(DATA EXCERPTS Opens)
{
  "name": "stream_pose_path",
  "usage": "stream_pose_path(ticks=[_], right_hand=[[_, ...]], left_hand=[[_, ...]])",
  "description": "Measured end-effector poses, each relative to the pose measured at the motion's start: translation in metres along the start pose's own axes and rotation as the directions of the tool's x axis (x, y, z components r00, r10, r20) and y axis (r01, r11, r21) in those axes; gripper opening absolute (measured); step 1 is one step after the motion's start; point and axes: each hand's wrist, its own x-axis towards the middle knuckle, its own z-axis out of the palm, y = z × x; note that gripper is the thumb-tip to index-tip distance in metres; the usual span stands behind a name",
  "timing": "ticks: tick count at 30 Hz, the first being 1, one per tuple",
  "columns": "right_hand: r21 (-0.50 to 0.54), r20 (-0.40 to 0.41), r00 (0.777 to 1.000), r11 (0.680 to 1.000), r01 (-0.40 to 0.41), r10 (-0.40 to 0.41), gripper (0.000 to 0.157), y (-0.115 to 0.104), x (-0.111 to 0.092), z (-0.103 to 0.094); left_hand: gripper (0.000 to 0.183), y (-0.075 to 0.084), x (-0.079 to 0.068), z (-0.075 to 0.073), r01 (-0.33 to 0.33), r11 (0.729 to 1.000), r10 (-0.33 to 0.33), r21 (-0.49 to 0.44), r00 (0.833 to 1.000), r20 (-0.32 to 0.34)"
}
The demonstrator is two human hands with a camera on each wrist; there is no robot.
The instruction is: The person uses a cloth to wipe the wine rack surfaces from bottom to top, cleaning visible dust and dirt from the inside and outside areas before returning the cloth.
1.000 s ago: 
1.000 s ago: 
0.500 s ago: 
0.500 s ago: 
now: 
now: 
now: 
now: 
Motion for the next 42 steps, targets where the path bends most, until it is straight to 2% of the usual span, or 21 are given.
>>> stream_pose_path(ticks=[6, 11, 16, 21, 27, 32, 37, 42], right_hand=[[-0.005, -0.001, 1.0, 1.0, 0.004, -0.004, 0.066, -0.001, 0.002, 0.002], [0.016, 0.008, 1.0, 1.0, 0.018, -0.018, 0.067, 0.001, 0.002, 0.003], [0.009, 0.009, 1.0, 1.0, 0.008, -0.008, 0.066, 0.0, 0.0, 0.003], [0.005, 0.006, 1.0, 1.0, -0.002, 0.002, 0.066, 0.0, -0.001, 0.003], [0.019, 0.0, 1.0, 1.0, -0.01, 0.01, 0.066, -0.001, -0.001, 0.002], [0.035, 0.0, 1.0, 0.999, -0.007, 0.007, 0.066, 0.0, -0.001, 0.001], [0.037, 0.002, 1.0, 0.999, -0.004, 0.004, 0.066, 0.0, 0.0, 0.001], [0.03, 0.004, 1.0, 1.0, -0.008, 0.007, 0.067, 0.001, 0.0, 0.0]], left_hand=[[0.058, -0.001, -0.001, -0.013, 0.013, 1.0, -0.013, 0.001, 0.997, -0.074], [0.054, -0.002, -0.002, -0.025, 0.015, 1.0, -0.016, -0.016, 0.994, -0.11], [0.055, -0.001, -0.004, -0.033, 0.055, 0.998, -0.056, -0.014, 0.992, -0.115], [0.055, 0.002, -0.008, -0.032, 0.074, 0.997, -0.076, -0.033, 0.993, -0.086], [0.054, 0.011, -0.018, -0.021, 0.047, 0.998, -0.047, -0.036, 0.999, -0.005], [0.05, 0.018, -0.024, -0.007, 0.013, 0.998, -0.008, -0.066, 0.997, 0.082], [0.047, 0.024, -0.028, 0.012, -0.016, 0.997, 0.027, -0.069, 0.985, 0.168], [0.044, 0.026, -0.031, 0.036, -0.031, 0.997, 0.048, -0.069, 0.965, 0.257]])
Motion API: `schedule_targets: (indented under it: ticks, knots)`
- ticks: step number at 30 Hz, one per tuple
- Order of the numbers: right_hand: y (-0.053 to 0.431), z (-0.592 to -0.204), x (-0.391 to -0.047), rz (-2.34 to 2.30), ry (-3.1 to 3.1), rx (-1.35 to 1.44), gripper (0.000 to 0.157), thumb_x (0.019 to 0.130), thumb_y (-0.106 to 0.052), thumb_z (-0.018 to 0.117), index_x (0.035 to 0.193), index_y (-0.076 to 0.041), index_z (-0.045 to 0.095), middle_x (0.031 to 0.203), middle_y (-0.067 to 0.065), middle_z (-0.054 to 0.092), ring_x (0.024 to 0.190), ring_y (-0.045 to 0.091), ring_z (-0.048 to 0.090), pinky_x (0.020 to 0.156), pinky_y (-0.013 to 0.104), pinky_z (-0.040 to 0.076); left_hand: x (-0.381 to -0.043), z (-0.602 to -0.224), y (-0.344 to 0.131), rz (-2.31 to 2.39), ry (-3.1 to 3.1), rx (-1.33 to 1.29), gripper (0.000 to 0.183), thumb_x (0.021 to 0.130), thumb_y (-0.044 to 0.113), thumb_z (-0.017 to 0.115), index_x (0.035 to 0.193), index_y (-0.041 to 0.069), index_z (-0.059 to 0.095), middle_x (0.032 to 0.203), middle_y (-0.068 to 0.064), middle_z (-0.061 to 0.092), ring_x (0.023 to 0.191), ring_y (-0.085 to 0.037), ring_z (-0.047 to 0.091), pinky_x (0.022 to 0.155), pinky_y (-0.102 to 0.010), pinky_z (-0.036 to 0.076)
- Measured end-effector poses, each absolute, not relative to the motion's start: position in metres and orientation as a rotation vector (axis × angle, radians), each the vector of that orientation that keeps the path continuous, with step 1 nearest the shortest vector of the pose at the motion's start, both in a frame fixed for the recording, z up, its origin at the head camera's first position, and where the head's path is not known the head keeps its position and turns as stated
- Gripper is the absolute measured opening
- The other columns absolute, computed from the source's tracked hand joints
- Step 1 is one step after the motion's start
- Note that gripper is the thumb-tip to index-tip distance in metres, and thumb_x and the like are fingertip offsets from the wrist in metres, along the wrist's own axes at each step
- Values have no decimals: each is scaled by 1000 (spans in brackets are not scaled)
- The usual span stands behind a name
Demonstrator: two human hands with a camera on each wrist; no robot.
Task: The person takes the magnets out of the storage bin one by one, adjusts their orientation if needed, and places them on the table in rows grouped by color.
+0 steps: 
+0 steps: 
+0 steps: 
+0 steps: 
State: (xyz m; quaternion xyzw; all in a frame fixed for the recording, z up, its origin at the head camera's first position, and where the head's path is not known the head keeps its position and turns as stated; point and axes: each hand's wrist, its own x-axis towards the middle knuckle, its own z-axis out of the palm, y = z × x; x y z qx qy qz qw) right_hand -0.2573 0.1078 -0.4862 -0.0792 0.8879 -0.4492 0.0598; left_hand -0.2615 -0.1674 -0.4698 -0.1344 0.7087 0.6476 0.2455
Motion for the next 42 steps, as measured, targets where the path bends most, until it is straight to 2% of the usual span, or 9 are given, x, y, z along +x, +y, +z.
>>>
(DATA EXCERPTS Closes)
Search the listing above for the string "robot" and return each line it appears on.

The demonstrator is two human hands with a camera on each wrist; there is no robot.
Demonstrator: two human hands with a camera on each wrist; no robot.

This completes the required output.